**Exercise**
What lines in the data hold the string "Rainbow"? Show them.

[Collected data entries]

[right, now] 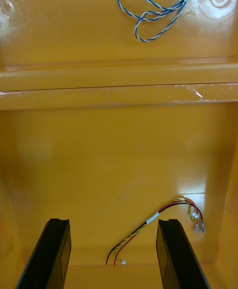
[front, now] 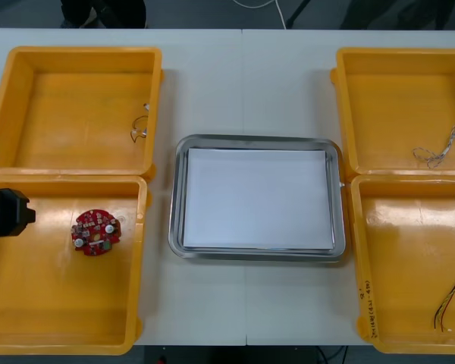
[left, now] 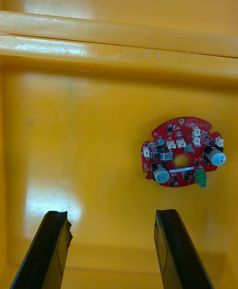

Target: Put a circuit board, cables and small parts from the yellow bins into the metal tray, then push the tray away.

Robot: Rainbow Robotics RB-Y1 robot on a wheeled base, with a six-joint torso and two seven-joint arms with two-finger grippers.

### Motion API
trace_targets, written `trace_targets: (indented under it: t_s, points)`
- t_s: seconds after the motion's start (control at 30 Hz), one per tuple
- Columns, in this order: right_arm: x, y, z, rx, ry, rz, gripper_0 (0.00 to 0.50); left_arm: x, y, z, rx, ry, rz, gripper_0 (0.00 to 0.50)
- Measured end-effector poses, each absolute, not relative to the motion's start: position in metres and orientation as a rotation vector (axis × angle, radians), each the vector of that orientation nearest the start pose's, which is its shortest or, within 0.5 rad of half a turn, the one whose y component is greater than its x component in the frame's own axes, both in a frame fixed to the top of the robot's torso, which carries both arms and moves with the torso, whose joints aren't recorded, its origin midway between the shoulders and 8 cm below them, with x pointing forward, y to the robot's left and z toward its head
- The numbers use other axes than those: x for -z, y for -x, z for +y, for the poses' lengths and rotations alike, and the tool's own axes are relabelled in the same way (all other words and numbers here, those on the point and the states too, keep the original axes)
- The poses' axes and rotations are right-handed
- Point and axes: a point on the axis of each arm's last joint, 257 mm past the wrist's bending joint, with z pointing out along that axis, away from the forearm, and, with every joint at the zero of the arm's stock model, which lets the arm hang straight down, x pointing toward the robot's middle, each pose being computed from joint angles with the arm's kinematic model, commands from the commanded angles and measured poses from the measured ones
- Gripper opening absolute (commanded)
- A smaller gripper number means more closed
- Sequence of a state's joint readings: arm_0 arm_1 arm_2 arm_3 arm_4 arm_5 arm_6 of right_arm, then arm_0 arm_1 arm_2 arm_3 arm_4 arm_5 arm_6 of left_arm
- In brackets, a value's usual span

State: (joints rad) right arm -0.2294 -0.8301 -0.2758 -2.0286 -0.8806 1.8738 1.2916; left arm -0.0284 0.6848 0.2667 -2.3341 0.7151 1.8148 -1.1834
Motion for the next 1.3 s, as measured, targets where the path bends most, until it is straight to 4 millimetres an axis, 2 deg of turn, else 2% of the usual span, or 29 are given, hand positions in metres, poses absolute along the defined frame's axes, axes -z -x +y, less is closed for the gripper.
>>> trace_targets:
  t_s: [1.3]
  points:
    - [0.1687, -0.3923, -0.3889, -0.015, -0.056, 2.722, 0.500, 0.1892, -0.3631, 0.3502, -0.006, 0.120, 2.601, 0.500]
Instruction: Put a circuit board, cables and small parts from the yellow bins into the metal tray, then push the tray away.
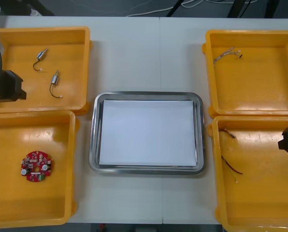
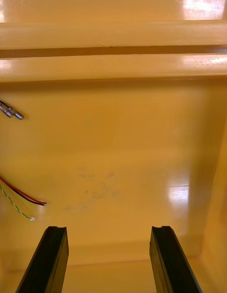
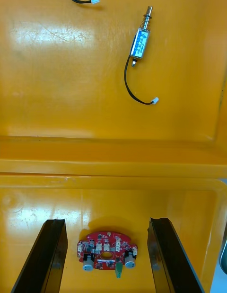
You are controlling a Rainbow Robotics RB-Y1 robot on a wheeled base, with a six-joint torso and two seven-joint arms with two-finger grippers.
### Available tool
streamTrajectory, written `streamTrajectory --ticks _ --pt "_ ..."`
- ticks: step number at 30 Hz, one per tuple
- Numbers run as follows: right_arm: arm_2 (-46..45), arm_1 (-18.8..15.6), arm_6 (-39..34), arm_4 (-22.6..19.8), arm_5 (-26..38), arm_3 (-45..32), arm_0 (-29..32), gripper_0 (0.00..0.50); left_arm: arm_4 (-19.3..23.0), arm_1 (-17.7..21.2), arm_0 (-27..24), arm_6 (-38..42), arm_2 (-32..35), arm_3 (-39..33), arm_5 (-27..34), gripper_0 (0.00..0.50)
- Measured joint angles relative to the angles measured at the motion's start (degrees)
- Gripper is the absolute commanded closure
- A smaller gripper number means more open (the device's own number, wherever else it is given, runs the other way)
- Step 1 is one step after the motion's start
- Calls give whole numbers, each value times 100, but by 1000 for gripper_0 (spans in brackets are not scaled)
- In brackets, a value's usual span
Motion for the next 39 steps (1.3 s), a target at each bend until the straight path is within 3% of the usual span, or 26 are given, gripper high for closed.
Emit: streamTrajectory --ticks 39 --pt "0 0 0 0 0 0 0 0 0 0 0 0 0 0 0 0"
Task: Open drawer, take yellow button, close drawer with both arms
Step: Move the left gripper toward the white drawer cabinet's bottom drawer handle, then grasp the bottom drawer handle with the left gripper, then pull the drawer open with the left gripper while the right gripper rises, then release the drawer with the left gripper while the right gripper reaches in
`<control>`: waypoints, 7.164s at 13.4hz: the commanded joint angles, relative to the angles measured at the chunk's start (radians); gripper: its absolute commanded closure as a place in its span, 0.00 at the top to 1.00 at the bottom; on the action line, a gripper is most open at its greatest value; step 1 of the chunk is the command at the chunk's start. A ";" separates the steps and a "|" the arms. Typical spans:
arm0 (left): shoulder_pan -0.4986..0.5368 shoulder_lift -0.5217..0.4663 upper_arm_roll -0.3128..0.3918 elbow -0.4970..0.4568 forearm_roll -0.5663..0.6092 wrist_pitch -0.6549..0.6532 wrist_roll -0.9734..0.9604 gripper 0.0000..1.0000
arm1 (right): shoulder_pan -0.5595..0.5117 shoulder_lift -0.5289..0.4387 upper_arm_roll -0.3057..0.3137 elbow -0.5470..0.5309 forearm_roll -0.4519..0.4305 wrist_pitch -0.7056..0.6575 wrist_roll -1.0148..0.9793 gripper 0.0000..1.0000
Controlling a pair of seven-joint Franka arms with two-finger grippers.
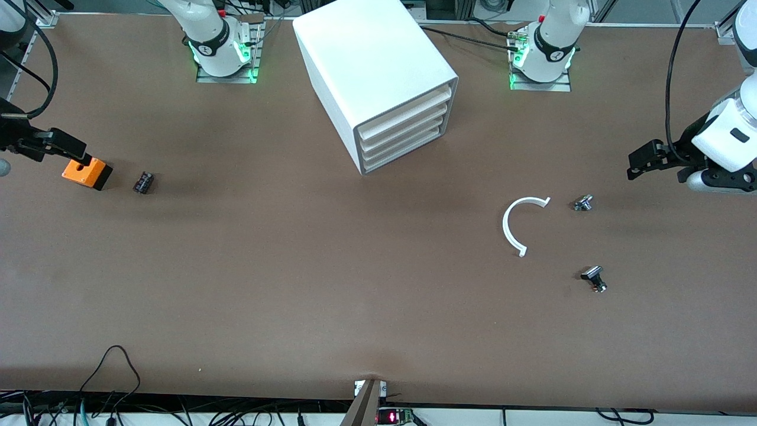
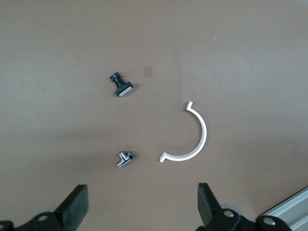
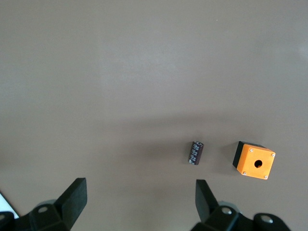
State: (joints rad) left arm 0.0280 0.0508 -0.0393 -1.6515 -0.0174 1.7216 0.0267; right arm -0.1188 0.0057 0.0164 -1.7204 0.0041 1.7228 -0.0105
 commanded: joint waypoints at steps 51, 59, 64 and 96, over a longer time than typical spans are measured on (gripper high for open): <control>-0.106 0.225 -0.277 -0.505 -0.900 0.038 0.318 1.00 | -0.004 0.033 0.004 0.027 -0.016 -0.005 -0.029 1.00; -0.106 0.208 -0.320 -0.550 -0.969 0.007 0.323 0.86 | -0.002 0.057 0.005 0.030 -0.004 0.015 -0.026 1.00; -0.105 0.195 -0.346 -0.557 -1.004 -0.014 0.311 0.69 | -0.007 0.118 0.004 0.030 -0.006 0.050 -0.012 1.00; -0.048 0.186 -0.166 -0.338 -0.724 0.352 0.322 1.00 | 0.295 0.315 0.073 0.033 -0.019 0.325 -0.243 1.00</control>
State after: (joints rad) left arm -0.0285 0.2557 -0.2302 -2.0341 -0.8476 2.0800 0.3737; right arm 0.1738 0.3194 0.0898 -1.7008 -0.0093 2.0284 -0.1140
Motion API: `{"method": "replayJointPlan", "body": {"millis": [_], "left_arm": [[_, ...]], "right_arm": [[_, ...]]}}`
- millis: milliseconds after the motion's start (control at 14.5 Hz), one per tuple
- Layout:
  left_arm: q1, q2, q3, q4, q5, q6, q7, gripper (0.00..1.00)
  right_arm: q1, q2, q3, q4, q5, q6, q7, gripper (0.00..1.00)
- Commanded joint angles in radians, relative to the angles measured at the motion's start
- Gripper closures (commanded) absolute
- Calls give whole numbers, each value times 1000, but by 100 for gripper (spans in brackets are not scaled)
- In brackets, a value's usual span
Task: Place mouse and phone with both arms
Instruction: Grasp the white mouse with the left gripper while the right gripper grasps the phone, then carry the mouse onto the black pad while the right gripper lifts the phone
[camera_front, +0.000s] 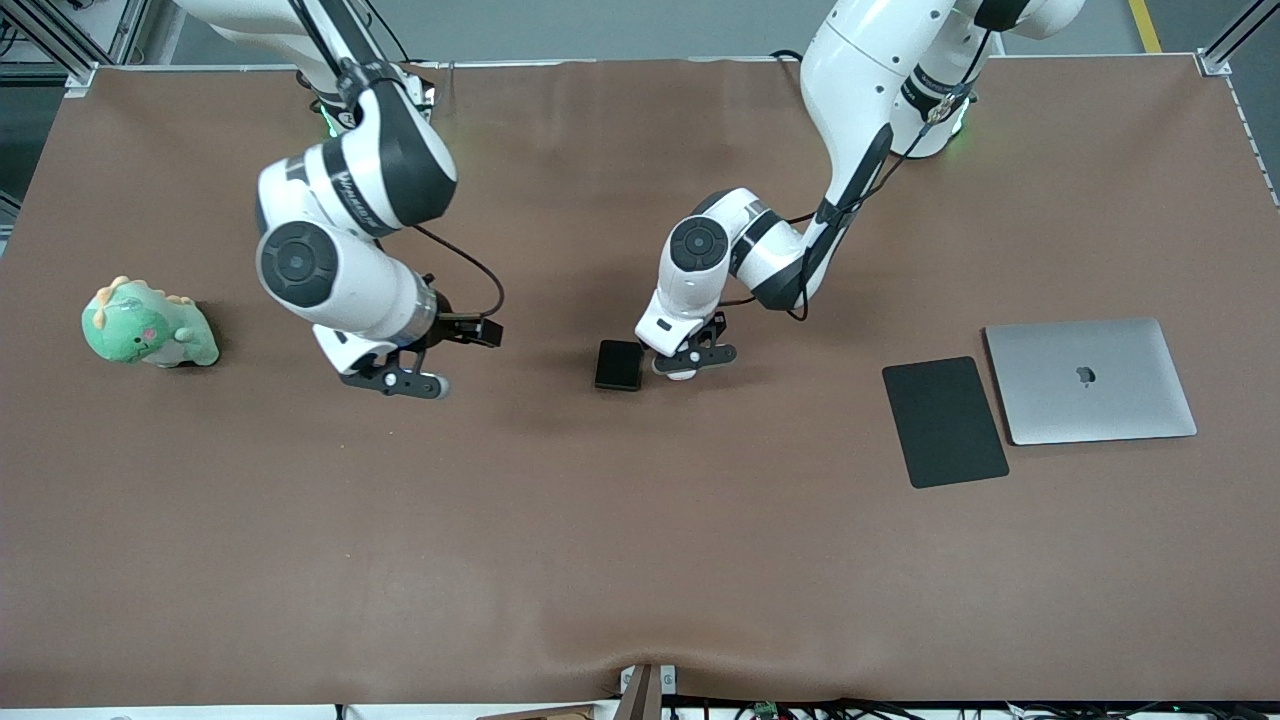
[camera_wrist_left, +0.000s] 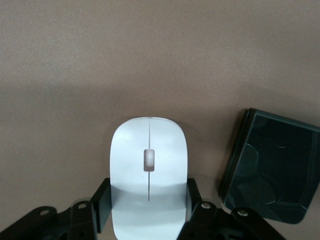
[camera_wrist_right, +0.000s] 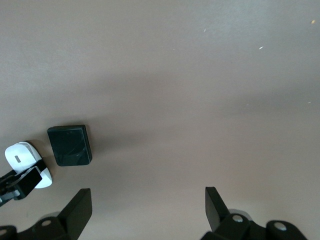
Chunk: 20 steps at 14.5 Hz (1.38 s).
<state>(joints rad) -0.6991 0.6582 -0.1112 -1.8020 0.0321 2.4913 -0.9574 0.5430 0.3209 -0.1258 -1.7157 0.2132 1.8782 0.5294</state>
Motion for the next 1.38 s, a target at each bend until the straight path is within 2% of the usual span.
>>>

**Solution for this exercise**
Robot: Rainbow Robotics RB-Y1 robot on a wheeled base, with a six-joint torso and two seven-joint arms with two-finger grippers.
You are controlling a Rainbow Robotics RB-Y1 robot on a wheeled base, with a six-joint torso and two seven-joint arms with two-finger grippers.

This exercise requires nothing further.